● **WHAT TO DO**
Please quote exactly the lines below from the line containing "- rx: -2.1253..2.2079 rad" to the line containing "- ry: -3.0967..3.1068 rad", both lines included, and nothing else.

::::::

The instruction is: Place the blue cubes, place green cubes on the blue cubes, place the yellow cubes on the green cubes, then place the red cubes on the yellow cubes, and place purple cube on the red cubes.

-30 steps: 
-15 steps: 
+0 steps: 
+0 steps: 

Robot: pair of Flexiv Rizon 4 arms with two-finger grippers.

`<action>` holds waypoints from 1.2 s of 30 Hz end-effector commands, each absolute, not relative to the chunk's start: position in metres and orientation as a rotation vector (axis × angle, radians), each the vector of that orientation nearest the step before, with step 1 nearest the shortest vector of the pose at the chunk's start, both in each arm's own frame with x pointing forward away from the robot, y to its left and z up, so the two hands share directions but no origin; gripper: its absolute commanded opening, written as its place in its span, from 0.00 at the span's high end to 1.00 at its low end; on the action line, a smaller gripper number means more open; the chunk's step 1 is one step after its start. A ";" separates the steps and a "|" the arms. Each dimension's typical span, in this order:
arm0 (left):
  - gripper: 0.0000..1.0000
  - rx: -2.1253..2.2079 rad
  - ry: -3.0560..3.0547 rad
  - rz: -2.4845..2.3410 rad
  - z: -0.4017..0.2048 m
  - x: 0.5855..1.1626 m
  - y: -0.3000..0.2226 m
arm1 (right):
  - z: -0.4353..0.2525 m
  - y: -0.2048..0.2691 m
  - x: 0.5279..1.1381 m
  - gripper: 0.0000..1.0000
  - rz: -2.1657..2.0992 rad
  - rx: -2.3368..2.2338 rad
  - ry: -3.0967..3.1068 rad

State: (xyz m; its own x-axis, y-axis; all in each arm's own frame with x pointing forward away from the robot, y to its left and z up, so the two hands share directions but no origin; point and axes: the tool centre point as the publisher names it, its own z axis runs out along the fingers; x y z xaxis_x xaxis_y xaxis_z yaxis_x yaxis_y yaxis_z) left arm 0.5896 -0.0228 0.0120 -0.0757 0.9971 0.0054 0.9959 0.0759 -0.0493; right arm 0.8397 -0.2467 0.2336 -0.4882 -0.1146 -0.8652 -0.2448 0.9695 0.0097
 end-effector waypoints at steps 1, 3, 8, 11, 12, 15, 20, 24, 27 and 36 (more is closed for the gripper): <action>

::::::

● **WRITTEN REPLY**
  - rx: -2.1253..2.2079 rad
  - ry: -3.0560..3.0547 rad
  - rz: -2.4845..2.3410 rad
  - z: -0.4017..0.2048 m
  - x: 0.5855..1.1626 m
  - y: -0.3000..0.2226 m
arm1 (right):
  - z: -0.4353..0.2525 m
  - y: -0.2048..0.2691 m
  - x: 0.5279..1.1381 m
  - gripper: 0.0000..1.0000
  - rz: -2.1657..2.0992 rad
  - rx: -2.3368..2.2338 rad
  - ry: -3.0967..3.1068 rad

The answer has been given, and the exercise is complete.